S’il est vrai qu’on perd des membres, le recrutement permet d’éponger une partie de ce déficit. On peut donc espérer combler l’écart d’ici les élections de mi-mandat de 2022.

Vous l’avez lu ou entendu à quelques reprises déjà ; la formation républicaine est divisée entre la faction conservatrice traditionnelle et les partisans de Donald Trump. Si les dirigeants et les stratèges du parti ont bien noté la frustration des conservateurs, ils attendent encore de constater le nombre et l’influence des partisans du président, qui évolueront au sein de la formation d’ici quelques mois.

Trump toujours influent

Alors que leurs dirigeants et stratèges observent et patientent, bien des élus républicains du Congrès ont déjà choisi leur camp. Déjà 45 sénateurs s’opposaient à la tenue du procès pour la destitution de Donald Trump. Beaucoup d’élus déjà prêts à passer l’éponge malgré la gravité des accusations.

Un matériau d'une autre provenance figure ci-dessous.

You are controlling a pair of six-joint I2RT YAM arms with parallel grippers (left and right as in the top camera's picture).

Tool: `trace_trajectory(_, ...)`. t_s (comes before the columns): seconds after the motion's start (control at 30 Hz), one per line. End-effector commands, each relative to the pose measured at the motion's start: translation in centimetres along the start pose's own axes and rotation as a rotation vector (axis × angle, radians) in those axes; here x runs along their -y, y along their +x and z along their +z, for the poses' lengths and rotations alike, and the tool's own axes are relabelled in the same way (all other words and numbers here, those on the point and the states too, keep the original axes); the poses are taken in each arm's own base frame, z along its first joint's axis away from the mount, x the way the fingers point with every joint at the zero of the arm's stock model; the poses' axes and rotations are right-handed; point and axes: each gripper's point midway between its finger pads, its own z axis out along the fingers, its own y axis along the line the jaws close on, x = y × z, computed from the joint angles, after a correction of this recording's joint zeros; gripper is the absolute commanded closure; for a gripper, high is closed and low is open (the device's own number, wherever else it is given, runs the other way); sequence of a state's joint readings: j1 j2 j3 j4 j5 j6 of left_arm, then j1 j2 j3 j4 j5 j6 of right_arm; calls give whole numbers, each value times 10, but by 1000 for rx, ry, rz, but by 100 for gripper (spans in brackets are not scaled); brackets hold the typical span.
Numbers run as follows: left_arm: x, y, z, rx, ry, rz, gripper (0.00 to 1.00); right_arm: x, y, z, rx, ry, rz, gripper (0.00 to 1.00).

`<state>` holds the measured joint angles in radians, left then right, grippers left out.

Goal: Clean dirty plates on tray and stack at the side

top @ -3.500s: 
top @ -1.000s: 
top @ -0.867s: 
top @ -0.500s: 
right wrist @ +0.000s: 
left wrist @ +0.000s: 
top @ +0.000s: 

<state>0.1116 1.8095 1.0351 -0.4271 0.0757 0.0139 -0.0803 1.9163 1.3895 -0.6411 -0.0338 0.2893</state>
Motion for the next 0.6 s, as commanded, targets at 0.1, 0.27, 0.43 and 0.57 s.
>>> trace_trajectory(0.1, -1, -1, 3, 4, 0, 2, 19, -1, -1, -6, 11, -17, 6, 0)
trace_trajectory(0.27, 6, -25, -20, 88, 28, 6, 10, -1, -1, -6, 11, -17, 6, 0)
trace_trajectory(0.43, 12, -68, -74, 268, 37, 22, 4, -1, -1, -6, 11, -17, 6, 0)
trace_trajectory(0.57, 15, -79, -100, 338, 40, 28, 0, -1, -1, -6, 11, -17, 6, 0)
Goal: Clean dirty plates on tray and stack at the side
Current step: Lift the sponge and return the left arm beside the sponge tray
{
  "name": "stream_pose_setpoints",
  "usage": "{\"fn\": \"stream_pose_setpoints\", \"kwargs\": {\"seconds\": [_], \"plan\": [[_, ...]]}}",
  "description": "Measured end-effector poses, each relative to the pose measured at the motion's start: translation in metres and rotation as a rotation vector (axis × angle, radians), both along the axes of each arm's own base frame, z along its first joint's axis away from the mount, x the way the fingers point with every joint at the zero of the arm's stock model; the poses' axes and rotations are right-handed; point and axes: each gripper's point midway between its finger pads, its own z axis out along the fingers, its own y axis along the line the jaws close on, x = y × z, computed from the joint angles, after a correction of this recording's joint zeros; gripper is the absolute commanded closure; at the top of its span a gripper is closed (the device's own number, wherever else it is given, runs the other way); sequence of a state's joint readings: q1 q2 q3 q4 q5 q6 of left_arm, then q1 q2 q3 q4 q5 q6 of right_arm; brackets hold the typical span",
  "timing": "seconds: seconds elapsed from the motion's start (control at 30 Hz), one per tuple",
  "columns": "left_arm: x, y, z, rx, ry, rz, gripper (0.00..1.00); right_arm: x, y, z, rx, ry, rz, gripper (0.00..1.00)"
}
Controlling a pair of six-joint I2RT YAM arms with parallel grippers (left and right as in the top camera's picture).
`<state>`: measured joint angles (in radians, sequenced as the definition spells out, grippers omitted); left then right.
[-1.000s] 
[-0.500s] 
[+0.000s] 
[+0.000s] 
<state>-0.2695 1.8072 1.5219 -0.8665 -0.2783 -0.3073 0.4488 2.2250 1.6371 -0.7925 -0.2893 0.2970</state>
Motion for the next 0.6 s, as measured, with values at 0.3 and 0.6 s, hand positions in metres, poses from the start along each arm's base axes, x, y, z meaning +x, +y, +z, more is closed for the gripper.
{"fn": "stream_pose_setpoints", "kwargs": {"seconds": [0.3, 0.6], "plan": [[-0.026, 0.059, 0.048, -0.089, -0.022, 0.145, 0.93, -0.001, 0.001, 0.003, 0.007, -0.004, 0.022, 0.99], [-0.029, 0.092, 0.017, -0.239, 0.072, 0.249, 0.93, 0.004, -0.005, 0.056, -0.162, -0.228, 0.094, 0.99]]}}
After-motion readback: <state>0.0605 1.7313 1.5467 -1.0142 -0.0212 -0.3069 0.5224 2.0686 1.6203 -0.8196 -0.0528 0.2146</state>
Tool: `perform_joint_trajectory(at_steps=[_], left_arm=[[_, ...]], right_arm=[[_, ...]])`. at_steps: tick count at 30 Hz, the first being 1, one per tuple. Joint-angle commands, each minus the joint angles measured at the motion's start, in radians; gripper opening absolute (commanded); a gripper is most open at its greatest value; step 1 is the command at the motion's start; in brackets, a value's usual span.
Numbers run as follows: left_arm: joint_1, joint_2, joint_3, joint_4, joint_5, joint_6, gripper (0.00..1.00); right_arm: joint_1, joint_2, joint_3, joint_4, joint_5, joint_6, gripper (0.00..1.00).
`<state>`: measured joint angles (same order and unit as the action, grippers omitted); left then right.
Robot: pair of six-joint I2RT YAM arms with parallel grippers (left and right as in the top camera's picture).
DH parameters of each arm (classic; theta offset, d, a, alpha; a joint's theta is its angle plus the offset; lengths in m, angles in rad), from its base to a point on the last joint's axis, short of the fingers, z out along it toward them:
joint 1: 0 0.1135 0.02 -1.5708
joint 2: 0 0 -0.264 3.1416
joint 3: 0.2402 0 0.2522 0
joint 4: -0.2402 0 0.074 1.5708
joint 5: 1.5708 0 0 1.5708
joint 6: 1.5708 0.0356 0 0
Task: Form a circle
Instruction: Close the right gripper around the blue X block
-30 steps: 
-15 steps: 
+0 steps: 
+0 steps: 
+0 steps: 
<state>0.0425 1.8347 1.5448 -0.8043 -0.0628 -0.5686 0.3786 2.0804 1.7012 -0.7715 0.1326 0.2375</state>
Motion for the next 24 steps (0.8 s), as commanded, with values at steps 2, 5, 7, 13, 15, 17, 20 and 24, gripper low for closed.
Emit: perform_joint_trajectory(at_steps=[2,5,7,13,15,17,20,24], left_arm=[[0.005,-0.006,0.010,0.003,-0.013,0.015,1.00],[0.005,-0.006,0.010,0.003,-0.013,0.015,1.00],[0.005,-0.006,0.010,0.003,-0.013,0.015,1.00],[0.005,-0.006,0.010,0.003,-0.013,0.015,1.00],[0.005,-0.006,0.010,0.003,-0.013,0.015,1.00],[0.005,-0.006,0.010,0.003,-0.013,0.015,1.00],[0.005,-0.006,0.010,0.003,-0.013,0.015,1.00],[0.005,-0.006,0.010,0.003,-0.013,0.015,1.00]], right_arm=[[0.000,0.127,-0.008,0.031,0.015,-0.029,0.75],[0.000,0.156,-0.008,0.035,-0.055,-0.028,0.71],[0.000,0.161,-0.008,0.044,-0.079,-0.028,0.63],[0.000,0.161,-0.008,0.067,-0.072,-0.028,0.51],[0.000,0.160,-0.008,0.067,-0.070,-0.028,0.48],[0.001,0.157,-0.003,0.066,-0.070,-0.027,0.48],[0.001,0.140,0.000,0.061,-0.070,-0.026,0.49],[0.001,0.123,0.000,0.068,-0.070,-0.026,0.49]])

À cette solidarité des sénateurs, il faut ajouter les élus républicains de la Chambre qui exercent des pressions importantes sur leurs dix collègues qui ont dérogé à la ligne de parti en votant en faveur de la mise en accusation. 

Puis, il y a le cas du représentant républicain de la Californie, Kevin McCarthy. Ce dernier est ambitieux et il est le meneur de sa formation à la Chambre. Il a les yeux sur la fonction de speaker si ses troupiers parviennent à obtenir la majorité en 2022.

McCarthy avait vivement critiqué son président après l’assaut sur le Capitole, le pointant du doigt comme responsable. Non seulement a-t-il rapidement ravalé ses paroles, mais il a rencontré Donald Trump à Mar-a-Lago jeudi pour y être sévèrement semoncé et obtenir le pardon du « parrain ».

Nous étions nombreux à nous demander si l’assaut sur le Capitole n’avait pas sonné le glas pour Donald Trump, QAnon et l’extrême droite. Si le Parti républicain semblait jouir d’une fenêtre pour se distancier de l’influence de ses éléments les plus extrêmes, on dirait bien qu’elle s’est rapidement refermée. L’emprise de Donald Trump est encore bien réelle.